TASK OBJECTIVE: Check the data underneath for lines holding the word "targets", and state only how many you find.

(Items from a dataset)

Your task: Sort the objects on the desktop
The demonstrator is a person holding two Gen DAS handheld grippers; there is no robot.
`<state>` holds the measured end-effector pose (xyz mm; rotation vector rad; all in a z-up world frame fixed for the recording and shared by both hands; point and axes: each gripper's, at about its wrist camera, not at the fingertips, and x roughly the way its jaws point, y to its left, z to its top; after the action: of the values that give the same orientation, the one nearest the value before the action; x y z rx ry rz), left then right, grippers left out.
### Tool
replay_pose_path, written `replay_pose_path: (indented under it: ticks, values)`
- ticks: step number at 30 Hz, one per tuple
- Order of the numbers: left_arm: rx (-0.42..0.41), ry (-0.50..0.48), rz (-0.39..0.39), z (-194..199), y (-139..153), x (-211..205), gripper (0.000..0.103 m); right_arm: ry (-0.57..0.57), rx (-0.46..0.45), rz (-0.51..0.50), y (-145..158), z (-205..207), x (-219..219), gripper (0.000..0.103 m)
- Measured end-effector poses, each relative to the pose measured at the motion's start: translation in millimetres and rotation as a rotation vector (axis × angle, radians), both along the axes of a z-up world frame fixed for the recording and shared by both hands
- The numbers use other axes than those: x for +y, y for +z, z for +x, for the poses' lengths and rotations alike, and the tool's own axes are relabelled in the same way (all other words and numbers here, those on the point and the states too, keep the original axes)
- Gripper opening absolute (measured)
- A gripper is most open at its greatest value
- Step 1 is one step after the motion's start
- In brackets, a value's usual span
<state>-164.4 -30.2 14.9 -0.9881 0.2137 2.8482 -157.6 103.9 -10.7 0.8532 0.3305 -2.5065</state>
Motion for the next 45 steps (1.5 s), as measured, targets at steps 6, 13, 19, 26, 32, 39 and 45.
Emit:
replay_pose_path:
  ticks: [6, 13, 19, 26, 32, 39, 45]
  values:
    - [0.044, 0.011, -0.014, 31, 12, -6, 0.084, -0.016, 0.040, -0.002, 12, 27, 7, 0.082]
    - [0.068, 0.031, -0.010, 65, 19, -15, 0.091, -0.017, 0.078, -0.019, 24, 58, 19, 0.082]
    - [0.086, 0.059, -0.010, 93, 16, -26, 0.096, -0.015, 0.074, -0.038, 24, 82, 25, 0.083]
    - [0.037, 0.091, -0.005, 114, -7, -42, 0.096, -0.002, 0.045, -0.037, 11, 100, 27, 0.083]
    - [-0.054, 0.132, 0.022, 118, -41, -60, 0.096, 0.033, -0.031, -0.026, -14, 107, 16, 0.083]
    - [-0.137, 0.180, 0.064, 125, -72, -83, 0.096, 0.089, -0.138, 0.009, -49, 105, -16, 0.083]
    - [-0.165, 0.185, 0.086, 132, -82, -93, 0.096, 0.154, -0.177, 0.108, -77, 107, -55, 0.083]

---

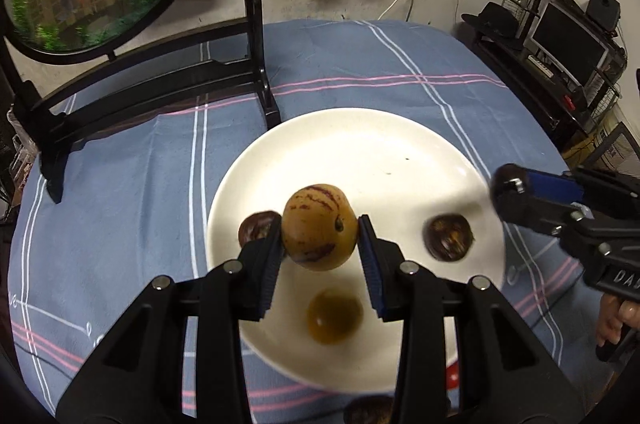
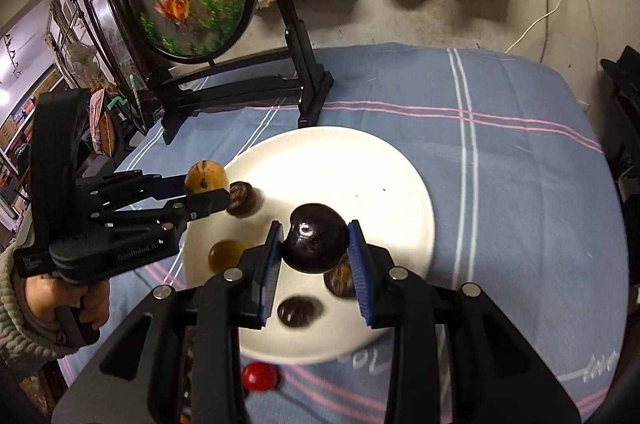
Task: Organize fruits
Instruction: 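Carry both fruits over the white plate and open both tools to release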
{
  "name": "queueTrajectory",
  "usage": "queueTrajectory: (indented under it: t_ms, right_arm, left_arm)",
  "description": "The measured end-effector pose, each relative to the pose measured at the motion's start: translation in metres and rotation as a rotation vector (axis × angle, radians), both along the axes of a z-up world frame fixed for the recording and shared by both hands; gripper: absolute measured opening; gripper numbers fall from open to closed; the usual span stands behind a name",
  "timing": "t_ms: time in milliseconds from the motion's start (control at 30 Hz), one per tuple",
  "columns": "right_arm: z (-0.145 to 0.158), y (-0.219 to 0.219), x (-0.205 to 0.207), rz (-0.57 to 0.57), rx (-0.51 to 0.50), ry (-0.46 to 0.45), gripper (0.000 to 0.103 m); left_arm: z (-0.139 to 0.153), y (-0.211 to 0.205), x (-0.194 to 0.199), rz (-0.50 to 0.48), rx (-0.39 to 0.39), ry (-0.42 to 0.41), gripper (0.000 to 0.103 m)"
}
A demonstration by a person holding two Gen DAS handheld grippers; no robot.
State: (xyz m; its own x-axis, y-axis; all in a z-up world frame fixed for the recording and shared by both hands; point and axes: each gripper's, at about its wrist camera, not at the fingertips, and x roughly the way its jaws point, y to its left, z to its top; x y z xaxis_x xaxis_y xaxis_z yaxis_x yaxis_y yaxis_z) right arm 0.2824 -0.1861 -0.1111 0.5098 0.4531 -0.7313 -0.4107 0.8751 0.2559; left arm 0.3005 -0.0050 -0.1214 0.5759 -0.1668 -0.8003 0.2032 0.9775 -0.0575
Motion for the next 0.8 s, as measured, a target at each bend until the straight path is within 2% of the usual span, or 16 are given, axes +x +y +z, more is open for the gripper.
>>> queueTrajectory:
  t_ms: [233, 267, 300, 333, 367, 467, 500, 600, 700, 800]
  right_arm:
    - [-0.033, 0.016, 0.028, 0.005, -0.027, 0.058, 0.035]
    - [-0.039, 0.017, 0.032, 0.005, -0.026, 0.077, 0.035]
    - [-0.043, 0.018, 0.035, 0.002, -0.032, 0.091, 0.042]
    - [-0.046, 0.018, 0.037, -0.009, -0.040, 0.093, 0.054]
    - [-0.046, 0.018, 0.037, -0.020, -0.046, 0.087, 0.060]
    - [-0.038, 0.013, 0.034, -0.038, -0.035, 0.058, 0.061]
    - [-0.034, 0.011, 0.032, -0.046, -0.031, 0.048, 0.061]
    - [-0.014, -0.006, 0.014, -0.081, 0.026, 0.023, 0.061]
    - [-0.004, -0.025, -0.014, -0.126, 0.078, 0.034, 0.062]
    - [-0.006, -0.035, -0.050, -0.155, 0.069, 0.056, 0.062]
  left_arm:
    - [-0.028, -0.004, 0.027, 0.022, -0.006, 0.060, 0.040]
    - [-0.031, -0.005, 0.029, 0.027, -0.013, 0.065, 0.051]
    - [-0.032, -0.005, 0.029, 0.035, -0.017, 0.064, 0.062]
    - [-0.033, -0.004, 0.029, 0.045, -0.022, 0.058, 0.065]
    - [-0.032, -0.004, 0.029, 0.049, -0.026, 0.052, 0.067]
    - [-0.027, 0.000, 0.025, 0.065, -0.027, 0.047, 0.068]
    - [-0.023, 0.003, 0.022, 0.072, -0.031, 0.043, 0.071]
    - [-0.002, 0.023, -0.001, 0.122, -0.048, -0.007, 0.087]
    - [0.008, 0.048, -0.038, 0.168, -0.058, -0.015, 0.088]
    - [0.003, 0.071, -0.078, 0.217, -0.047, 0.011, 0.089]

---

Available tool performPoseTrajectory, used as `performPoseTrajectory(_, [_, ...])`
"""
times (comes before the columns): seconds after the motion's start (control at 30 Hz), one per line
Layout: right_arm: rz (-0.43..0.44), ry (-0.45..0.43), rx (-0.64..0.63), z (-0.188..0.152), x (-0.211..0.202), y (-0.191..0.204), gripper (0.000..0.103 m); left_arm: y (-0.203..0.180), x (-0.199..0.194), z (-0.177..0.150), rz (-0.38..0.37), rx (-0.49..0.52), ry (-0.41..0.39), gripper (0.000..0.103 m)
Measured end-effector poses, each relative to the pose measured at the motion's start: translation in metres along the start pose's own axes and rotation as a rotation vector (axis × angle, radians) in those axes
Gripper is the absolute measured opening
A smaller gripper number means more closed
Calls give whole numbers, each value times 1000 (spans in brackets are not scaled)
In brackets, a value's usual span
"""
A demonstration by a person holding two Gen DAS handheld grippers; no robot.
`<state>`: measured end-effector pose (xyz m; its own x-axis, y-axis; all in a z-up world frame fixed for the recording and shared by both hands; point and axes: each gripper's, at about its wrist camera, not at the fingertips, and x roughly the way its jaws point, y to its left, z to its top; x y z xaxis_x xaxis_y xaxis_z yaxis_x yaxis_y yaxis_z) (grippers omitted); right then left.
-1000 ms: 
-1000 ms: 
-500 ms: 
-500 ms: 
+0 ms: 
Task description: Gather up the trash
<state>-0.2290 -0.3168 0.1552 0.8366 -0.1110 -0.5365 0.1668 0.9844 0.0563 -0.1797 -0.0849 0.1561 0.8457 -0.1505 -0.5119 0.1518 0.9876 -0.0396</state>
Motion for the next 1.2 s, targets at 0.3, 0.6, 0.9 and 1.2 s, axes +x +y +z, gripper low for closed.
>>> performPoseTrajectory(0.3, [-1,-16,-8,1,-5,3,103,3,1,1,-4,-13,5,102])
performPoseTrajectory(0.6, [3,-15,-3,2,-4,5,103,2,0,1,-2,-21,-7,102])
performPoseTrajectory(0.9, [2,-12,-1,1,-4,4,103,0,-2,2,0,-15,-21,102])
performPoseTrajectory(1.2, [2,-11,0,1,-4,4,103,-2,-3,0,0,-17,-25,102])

TASK SOLUTION: 2